Yıllarca ofisteki pencereden gelişini/gidişini izlediğim Asım Kaptan ile üç kere Kos'a gidip geldim
Saat
demişken şunu anlatayım; Bu seyahatimi iki gece üç gün olarak planlamıştım ve
bir gece Kalimnos’ta bir gece de Lipsi’de kalacaktım. Lipsi’yi çok merak ediyordum
çünkü gidenlerden hiç turistik olmadığını, sakin bir balıkçı adası olduğunu duydum.
Internetten otelimi, Bodrum-Kos-Kalimnos, Kalimnos-Lipsi ve Lipsi-Kos-Bodrum
feribot biletlerimi ayarladım. Sabah Bodrum’dan Kos’a giderken yol
arkadaşlarımla laflarken konu saat farkına geldi. Bütün dünya saatleri geri
alırken bizim hükümetimiz abukluklarına bir yenisini ekleyip, ertelemişti. Biletimde Lipsi’den Kos’a giden feribotun varış saati 16:10 yazıyordu. Kos’tan da Bodrum
feribotu 16:30’da kalkıyordu ve yirmi dakika pasaporttan geçmeye yetecekti. Ama
gel gelelim biletin üzerinde yazan 16:10 Yunanistan saatiydi, bizim saate göre
17:10 anlamına geliyordu. Sezon bittiği için de her istediğiniz saatte feribot
bağlantısı yok. Bırakın saati, her gün her adaya feribot bile yok. Böyle olunca
Lipsi biletlerim yandı, Kalimnos’ta bir gece değil iki gece kaldım. Sabah bu
konu gündeme gelmese muhtemelen Kalimnos’ta saatimi değiştirirdim ama bunun
bilete olan yansımasını hesap etmeyebilirdim. Sonu ne olurdu derseniz, artık
her gün feribot olmadığı için Kos’ta üç gece mecburen kalacaktım ve seçimde oy
veremeyecektim. Oy verdin de ne oldu derseniz, hiç derim…
Kalimnos
ilk iki gidişimde, adanın arkasındaki Massouri bölgesinde kalmıştım. Burası kaya
tırmanışçılarının mabedi. Bu spora gönül verenler için bulunmaz bir coğrafya.
Denizi de inanılmaz. Dünyanın her yerinden buraya tırmanmaya geliyorlar.
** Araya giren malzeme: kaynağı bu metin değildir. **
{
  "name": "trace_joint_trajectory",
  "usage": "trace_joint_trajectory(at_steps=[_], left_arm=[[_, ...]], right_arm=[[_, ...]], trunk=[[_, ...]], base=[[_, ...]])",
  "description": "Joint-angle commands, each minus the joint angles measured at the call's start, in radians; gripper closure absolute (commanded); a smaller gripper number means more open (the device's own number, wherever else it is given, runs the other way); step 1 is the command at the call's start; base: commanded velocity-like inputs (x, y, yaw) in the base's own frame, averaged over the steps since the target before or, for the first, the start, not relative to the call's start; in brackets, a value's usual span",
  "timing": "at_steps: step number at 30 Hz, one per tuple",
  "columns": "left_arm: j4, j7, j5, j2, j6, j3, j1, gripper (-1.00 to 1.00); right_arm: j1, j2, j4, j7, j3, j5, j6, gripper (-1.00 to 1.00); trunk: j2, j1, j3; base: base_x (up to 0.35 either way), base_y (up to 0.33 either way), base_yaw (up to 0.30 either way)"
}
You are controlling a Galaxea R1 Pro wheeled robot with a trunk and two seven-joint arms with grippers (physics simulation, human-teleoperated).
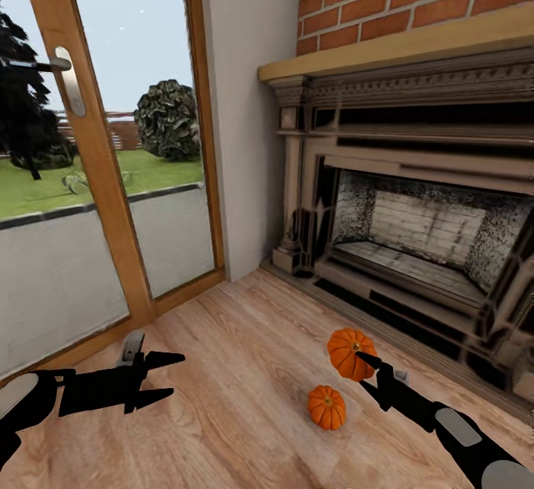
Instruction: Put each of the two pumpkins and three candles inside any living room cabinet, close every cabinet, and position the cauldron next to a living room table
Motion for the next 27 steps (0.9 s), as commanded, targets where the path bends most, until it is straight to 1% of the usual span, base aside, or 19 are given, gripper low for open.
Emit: trace_joint_trajectory(at_steps=[1,17,21,27], left_arm=[[-0.001,0.009,0.010,0.001,0.000,-0.001,0.000,-1.00],[0.000,0.009,0.010,0.000,0.000,-0.001,0.000,-1.00],[-0.001,0.009,0.010,0.001,0.000,-0.001,0.000,-1.00],[-0.001,0.009,0.010,0.001,0.000,-0.001,0.000,-1.00]], right_arm=[[-0.001,-0.001,0.001,0.002,0.007,-0.009,0.001,1.00],[-0.001,-0.001,0.009,0.002,0.007,-0.009,0.001,1.00],[-0.001,-0.001,0.009,0.002,0.007,-0.009,0.002,1.00],[-0.001,-0.001,0.009,0.001,0.007,-0.009,0.002,1.00]], trunk=[[0.000,0.000,0.000],[0.000,0.000,0.013],[0.000,0.000,0.016],[0.000,0.000,0.021]], base=[[0.000,0.254,-0.269],[0.000,0.240,-0.269],[0.000,0.120,-0.269],[0.000,0.019,-0.269]])
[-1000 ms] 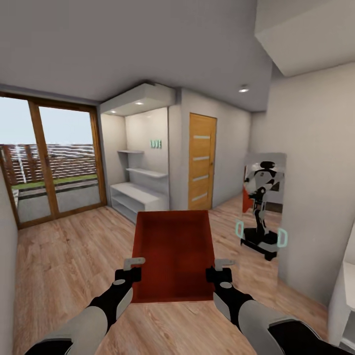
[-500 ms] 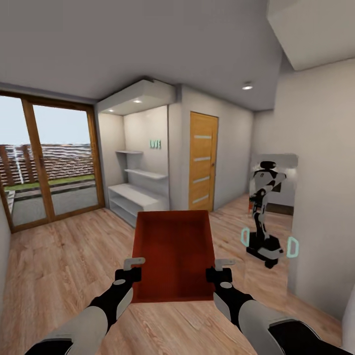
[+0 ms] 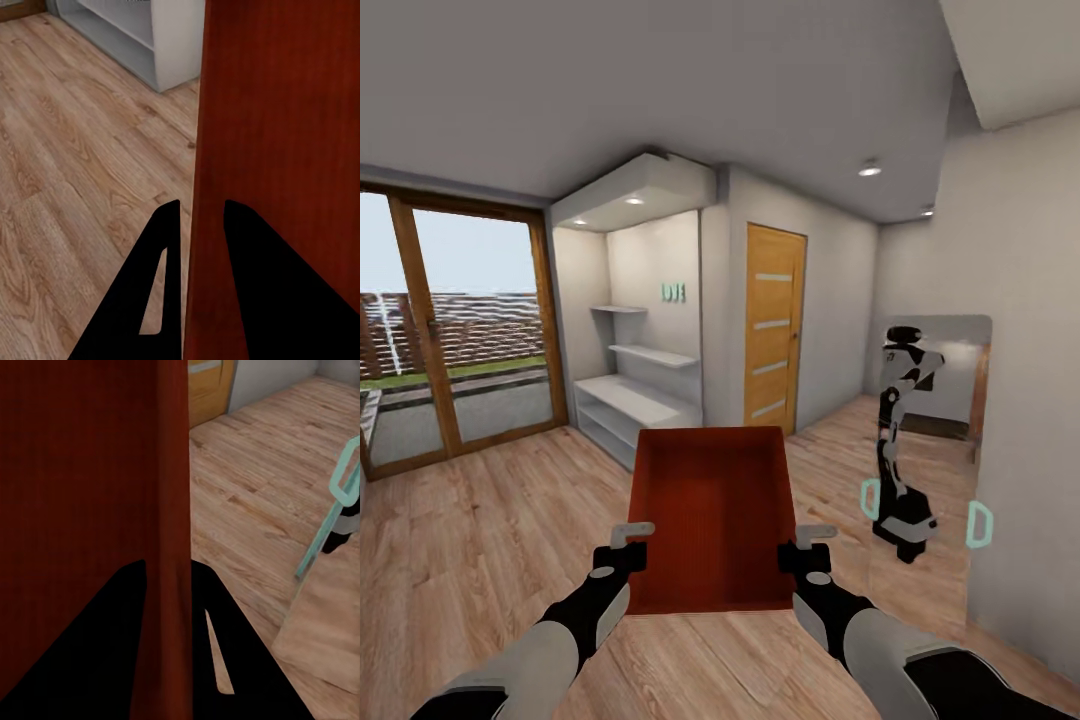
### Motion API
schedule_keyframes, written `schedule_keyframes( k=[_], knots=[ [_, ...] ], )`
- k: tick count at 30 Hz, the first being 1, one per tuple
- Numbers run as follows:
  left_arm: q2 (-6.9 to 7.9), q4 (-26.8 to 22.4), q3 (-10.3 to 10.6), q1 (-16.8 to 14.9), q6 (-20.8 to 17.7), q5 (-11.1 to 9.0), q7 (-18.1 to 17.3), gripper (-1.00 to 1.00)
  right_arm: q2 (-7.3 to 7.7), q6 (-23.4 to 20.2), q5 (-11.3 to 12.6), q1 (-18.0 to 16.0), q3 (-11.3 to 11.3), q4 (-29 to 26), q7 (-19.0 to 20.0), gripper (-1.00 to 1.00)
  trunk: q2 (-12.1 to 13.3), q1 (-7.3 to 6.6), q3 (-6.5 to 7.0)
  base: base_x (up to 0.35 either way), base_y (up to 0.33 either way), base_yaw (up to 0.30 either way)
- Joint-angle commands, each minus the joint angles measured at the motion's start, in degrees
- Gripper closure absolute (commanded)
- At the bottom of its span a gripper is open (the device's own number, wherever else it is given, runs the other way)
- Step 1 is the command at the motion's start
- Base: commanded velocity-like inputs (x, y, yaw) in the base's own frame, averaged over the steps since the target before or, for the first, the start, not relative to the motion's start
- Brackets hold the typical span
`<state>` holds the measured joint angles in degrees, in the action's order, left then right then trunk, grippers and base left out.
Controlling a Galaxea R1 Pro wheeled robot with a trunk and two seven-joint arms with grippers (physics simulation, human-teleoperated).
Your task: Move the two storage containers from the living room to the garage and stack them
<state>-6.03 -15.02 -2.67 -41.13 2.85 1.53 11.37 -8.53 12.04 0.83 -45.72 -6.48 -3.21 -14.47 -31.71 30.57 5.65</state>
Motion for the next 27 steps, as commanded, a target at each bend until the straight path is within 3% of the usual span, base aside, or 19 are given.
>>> schedule_keyframes(
  k=[1, 21, 27],
  knots=[
    [2.34, 0.3, -1.0, 0.0, 0.2, 0.1, 0.6, 1.0, 0.02, 0.9, -0.2, -0.1, 1.2, -0.1, -0.6, 1.0, 0.0, 0.05, -0.01, 0.33, 0.0, 0.0],
    [2.34, 0.3, -1.0, 0.0, 0.2, 0.1, 0.6, 1.0, 0.0, 0.9, -0.2, -0.1, 1.2, -0.1, -0.6, 1.0, 0.0, 0.05, -0.01, 0.33, 0.0, -0.001],
    [2.34, 0.3, -1.0, 0.0, 0.2, 0.1, 0.6, 1.0, -0.06, 0.9, -0.1, -0.1, 1.2, -0.1, -0.6, 1.0, 0.0, 0.05, -0.01, 0.33, 0.0, -0.134]
  ],
)
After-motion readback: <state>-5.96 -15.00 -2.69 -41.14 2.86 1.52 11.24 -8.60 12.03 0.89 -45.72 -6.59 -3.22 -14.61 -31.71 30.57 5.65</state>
O yüzden
oldukça neşeli, genç ve canlı. Yazın ortasındaki halini bilmiyorum, Eylül ve Ekim
aylarında harikaydı. Bu kez denize girmek gibi bir amacım olmadığı için,
Kalimnos’un merkezinin de tam merkezinde kalayım, yerli halkın arasına
karışayım, adalıları izleyeyim dedim ve hemen liman çıkışında bir otele
yerleştim. Otelin yeri ne kadar mükemmelse kendisi o kadar kötüydü. Wi-fi
şifresinden edindiğim izlenim 1974 yılında yapılmış olduğuydu. (Otelin adı
Olympic, şifre de olympic74). Zaten dekoru, mimarisi falan tam o dönemi
yansıtıyordu. Muhtemelen de asansörü hariç hiç bir şeyi değiştirmemişler. Ah
pardon, günahlarını almayayım, oda telefonu 90’ların tasarımıydı. Otele girer
girmez bankonun ardından iki günlük sakal ve ağzında sigarayla Mr. Benli siz
misiniz, sizi bekliyorduk diyen görevliyi görünce ilk izlenimimi edinmiştim.
Şaka bir yana böyle şeyleri pek takmam. Temizlik ve rahatlık önemli. Yatak da
rahat olmayınca belim ağrıdı ama ne yapayım iki gece çekerim dedim. Banyodaki
karınca kolonisinin de bana zararı dokunmadı. Yine de son yıllarda kaldığım en
kötü otel olma unvanını Olympic'e vermeden duramıyorum.
Oteldeki odamdan limana bakış
Odadan Kalimnos
Balkondan...
Akşama doğru
Biracı değilim. Yazın bazı hafta sonları bir veya iki tane içiyorum. Kışın ağzımı sürmem. Bu birayı sevdim ama.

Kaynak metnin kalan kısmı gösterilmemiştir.